"Não vamos sair daqui". Em bairro de Loures, polícia afasta moradores à força e demolições avançam
A execução de demolições de casas autoconstruídas no Bairro do Talude Militar, ordenadas pelo município de Loures, arrancou esta segunda-feira, 14 de julho, cerca das 12:00, depois de a polícia ter afastado à força moradores concentrados no local para tentar impedir a operação.
Durante o avanço da máquina mobilizada para as operações, e depois de um reforço policial no local, agentes da Equipa de Intervenção Rápida da PSP intervieram com bastões para afastar os residentes e uma pessoa foi arrastada pelo chão, constatou a Lusa no local, confirmando depois o início da demolição da casa com o número 1.062, na entrada do bairro.
O clima de tensão entre os moradores e a polícia foi uma constante no bairro, no distrito de Lisboa, durante toda a manhã.
Ao início da tarde, as operações de demolição continuaram, num clima menos tenso, com os moradores a retirar os bens das suas casas.
A PSP encontra-se no local, com cerca de duas dezenas de elementos de intervenção rápida, acompanhados por agentes da Polícia Municipal, constatou a Lusa.
Paralelamente, os moradores, cujas habitações autoconstruídas estão na lista de demolição, com um edital à porta, estão a antecipar-se à operação, desmontando eles próprios a chapa e a madeira, para as poderem reutilizar.
O cenário no bairro é de colchões empilhados, sofás, cadeiras, vários tipos de eletrodomésticos e tudo aquilo que se encontrava dentro das casas.
No terreno estão duas retroescavadoras, uma utilizada para demolir as casas e outra para recolher o entulho.
A operação chegou em certos momentos a ser acompanhada por um drone da PSP.
Demolições vão prosseguir neste e noutros bairros de autoconstrução, diz vereadora
Fora do bairro encontra-se a vereadora com o pelouro da Polícia Municipal, Paula Magalhães, que confirmou à Lusa que é a Câmara de Loures que está a coordenar a operação e que as demolições vão prosseguir neste e noutros bairros de autoconstrução, sem especificar quais.
Num clima muito tenso entre a polícia e várias dezenas de moradores, entre homens, mulheres e crianças, que gritavam por “outra solução”, foi pedida uma reunião com o presidente da Câmara de Loures, Ricardo Leão.
Segundo o movimento Vida Justa e advogados no local, esta operação está a ser executada sem mandado judicial.
Pelas 11:20, alguns moradores deitaram-se no chão à entrada do bairro, tentando impedir o avanço dos veículos mobilizados para as demolições.
“Não vamos sair daqui, hoje vão ter de matar pessoas”, disse um dos moradores, à porta de uma habitação autoconstruída, após uma tentativa dos serviços municipais, acompanhados pela Polícia Municipal, de retirada de pessoas das casas.
À chegada ao bairro, uma advogada que tem acompanhado estes processos no movimento Vida Justa apelou às pessoas para não saírem de dentro de casa, relatando que “não há mandado judicial” para estas operações de demolição.
“As pessoas têm o direito de ficar nas suas casas e, se quiserem executar a operação, terão de as retirar à força”, disse a advogada, dirigindo-se aos residentes.
Em declarações à Lusa, Gonçalo Filipe, do movimento Vida Justa, sublinhou haver trâmites judiciais em curso que impedem a execução das demolições, criticando a Câmara Municipal de Loures, no distrito de Lisboa, por esta abordagem “agressiva”.
Mais de uma dezena de agentes da polícia de choque da PSP estão posicionados à entrada do bairro, num clima de tensão com os moradores, que, a cerca de 20 metros, estão a formar uma barreira.
Amadora afixa editais que visam a demolição de 16 habitações
No Talude Militar já houve demolições no final de junho.
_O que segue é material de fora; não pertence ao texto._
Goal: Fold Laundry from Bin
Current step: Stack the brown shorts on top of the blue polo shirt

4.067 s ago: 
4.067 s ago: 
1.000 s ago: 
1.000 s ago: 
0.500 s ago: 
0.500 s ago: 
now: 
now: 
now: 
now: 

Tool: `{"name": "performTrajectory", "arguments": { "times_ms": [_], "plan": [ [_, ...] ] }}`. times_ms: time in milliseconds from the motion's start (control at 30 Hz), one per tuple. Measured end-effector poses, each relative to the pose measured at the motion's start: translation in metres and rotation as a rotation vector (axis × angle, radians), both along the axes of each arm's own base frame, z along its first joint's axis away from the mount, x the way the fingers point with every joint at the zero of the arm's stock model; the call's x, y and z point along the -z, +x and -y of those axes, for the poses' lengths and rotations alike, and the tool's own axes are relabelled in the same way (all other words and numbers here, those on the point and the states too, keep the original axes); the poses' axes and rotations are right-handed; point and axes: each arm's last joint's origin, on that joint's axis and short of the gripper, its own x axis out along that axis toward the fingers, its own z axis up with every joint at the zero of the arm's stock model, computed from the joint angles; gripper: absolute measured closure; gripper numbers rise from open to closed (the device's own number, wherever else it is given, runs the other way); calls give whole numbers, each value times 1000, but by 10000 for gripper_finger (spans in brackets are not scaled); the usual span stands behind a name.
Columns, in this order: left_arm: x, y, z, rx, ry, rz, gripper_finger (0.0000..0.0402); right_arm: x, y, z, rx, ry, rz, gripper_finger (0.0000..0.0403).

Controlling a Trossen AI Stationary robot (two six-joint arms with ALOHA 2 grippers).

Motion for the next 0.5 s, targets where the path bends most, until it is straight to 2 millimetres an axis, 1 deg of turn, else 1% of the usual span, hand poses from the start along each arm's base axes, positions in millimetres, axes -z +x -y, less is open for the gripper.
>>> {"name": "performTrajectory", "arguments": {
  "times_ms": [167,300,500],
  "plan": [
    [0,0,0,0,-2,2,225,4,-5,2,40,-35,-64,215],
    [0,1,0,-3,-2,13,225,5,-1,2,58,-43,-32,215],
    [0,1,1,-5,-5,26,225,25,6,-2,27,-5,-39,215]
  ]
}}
A autarquia afixou na sexta-feira, 11 de julho, editais no bairro anunciando novas demolições e deu aos moradores 48 horas para as desocupações. Em causa, acrescentou o Vida Justa, estão "mais de 60 habitações".
Também na Amadora, relatou, foram afixados editais com vista à demolição de 16 habitações na Estrada Militar (Mina de Água). Também aí foram dadas às famílias dois dias para sair.
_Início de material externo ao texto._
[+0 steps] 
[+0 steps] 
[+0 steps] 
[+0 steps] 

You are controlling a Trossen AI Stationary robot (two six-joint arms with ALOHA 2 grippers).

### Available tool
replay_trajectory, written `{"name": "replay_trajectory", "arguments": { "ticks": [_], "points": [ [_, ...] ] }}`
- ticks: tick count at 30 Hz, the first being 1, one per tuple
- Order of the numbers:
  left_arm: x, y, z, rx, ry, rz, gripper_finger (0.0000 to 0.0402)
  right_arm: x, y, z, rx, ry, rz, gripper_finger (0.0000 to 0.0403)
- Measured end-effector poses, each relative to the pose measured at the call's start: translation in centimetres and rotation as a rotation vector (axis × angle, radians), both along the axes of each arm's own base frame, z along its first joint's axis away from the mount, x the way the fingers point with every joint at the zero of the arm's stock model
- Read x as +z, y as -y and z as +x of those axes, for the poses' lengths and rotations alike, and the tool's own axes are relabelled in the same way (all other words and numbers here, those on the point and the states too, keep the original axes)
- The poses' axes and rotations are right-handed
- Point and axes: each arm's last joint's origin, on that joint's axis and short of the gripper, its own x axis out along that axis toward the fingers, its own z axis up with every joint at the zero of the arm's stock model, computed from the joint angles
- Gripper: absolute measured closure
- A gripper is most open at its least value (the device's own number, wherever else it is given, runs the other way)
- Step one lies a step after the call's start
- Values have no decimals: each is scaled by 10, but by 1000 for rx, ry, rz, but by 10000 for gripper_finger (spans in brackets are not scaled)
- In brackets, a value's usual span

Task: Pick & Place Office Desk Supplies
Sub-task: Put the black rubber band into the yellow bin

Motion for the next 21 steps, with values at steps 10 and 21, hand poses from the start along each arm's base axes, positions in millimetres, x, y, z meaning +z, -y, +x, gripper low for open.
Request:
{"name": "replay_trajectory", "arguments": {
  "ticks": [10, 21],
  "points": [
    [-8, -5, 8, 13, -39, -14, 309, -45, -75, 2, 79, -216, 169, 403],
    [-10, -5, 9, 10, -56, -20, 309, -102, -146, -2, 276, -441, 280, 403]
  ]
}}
Contactada pela Lusa também no fim de semana, a Câmara de Loures disse que as suas atuações são "sempre dentro da legalidade e em respeito absoluto pelas decisões judiciais e com prioridade à segurança, à saúde pública e à dignidade humana".
O município considerou que o movimento Vida Justa continua "a instrumentalizar pessoas em situação de vulnerabilidade", mas não apresenta "qualquer solução concreta para o problema grave da proliferação descontrolada de construções ilegais".
"A Câmara Municipal de Loures continuará a agir com responsabilidade, apoiando quem demonstra vontade de cumprir e rejeitando liminarmente a edificação desordenada de barracas no concelho", lê-se na resposta da autarquia.
Por seu turno, a Câmara da Amadora, presidida por Vítor Ferreira (PS), disse que "não permitirá a proliferação de construções ilegais" e que foram identificadas novas construções ilegais na Estrada Militar da Mina (antigo Bairro de Santa Filomena). Serão demolidas, porque "representam um retrocesso nos esforços que o município tem vindo a desenvolver".
Segundo a autarquia, as famílias tiveram acompanhamento para encontrar "soluções legais e de emergência" que garantam "a saúde pública e a dignidade humana".
A Câmara da Amadora disse que, em 2012, fez um importante investimento na erradicação do Bairro de Santa Filomena, para "repor a legalidade urbanística e assegurar condições de vida dignas para todos os residentes" e que "não compactua com soluções à margem da lei", defendendo que perante as necessidades habitacionais haja uma resposta "de forma estruturada, justa e legal".
A autarquia acrescentou ter em curso "um investimento significativo para resolver a situação habitacional de 711 famílias há muito inscritas no programa municipal de realojamento". Todos os anos são recebidos 1.200 pedidos de habitação por parte de munícipes em situação de vulnerabilidade.
Para o movimento Vida Justa, estas demolições violam a lei (nomeadamente o regime jurídico da urbanização e da edificação e a Lei de Bases da Habitação e respetiva regulamentação) e também os compromissos do Estado português em matéria de direitos humanos.